Fundamentally this is a vectorisation problem. The "easy" part is to vectorise away the innermost dimension, which requires removing min_max and your j loop, and broadcasting for maximum.

You're duplicating work with

for j in range(i,n):

because your horizontal and vertical indices overlap.

The performance benefit of making these changes is enough that the complexity of vectorising the second dimension may weigh more than any additional speedup.

Comparing the old and new approaches for a 250x250 matrix and one vectorised dimension,

OP duration: 747.69 ms
new duration: 15.73 ms

Numpy

Don't dtype=float. You should reuse the dtype of the inputs, and indeed they aren't float for your test data; they're ints.

Rather than np.zeros() for my_prod, use np.empty().

Demonstration (one vectorised loop)

import time

import numpy as np


def min_max(mat1, mat2, i, j):
    ''' this function takes 2 matrices and 2 indexes
    and return the minimum of the element wise maximum
    between row i of mat1 and col j of mat2 '''
    return min(np.maximum(mat1[i,:], mat2[:,j]))


def max_prod_op(mat1,mat2):
    ''' this function takes 2 matrices and return a new matrix
    where position (i,j) is min_max(mat1, mat2, i, j) '''
    n = len(mat1)
    my_prod = np.zeros((n,n), dtype=float)
    for i in range(n):
        for j in range(i,n):
            my_prod[i,j] = min_max(mat1,mat2,i,j)
            my_prod[j,i] = min_max(mat2,mat1,j,i)
    return my_prod


def max_prod_new(mat1: np.ndarray, mat2: np.ndarray) -> np.ndarray:
    """
    takes 2 matrices and returns a new matrix
    where position (i,j) is min_max(mat1, mat2, i, j)
    """
    n = len(mat1)
    prod = np.empty_like(mat1)
    for i in range(n):
        row = mat1[i:i+1].T
        cols = mat2[:, i+1:]
        prod[i, i+1:] = np.maximum(row, cols).min(axis=0)

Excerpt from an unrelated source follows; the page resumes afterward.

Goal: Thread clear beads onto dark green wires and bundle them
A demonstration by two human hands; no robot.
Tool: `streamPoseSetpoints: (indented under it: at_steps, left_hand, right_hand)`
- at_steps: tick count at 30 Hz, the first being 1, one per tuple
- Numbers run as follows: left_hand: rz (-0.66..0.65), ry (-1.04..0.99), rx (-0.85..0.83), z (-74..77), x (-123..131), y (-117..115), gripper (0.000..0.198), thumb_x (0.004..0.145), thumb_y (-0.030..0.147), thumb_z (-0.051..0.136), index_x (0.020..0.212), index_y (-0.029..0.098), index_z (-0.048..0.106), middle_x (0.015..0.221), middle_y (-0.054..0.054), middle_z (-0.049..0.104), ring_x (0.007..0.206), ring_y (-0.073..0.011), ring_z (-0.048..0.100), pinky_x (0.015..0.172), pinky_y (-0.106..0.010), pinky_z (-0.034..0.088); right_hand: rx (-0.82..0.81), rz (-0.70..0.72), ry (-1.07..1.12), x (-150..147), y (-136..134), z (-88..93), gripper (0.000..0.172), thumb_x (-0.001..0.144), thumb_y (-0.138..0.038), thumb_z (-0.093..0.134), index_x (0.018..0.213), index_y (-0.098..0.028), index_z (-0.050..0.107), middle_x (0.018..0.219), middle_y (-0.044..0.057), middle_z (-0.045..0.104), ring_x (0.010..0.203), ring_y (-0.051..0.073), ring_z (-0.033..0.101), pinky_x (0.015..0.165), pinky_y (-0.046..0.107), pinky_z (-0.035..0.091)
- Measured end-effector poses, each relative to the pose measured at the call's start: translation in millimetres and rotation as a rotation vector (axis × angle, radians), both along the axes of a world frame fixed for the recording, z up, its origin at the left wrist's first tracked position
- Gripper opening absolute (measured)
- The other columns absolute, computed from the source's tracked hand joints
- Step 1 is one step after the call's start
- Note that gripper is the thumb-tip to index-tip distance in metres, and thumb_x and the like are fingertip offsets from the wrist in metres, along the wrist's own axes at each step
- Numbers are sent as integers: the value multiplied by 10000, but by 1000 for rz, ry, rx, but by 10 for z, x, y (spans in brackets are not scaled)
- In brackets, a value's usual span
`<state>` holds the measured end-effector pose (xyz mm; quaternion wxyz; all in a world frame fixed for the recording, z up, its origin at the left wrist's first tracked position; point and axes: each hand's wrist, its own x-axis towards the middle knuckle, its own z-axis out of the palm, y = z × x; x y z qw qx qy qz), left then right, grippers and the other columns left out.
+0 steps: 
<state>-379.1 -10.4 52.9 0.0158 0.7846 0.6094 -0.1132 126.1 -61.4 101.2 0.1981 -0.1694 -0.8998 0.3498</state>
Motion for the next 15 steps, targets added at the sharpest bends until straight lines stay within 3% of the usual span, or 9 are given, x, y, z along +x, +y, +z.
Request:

        col = mat1[:, i].T
        rows = mat2[i:]
        prod[i:, i] = np.maximum(col, rows).min(axis=1)

    return prod


def test() -> None:
    rand = np.random.default_rng(seed=0)

    # OP test case
    A_small = np.array((
        (17, 13, 10,  6,  6),
        ( 1,  2,  1,  4, 16),
        (13, 18, 10, 12, 19),
        (14, 13, 11, 11, 18),
        ( 6, 16, 13,  1,  8),
    ))
    for method in (max_prod_op,
                   max_prod_new,):
        prod = method(A_small, A_small)
        assert np.array_equal(
            prod,
            np.array((
                ( 6, 13, 10,  6,  8),
                ( 2,  2,  2,  4,  6),
                (13, 13, 10, 12, 13),
                (13, 13, 11, 11, 14),
                ( 8, 13, 10,  6,  6),
            )),
        )

    n = 250
    A_large = rand.integers(low=0, high=100, size=(n, n))
    B_large = rand.integers(low=0, high=100, size=(n, n))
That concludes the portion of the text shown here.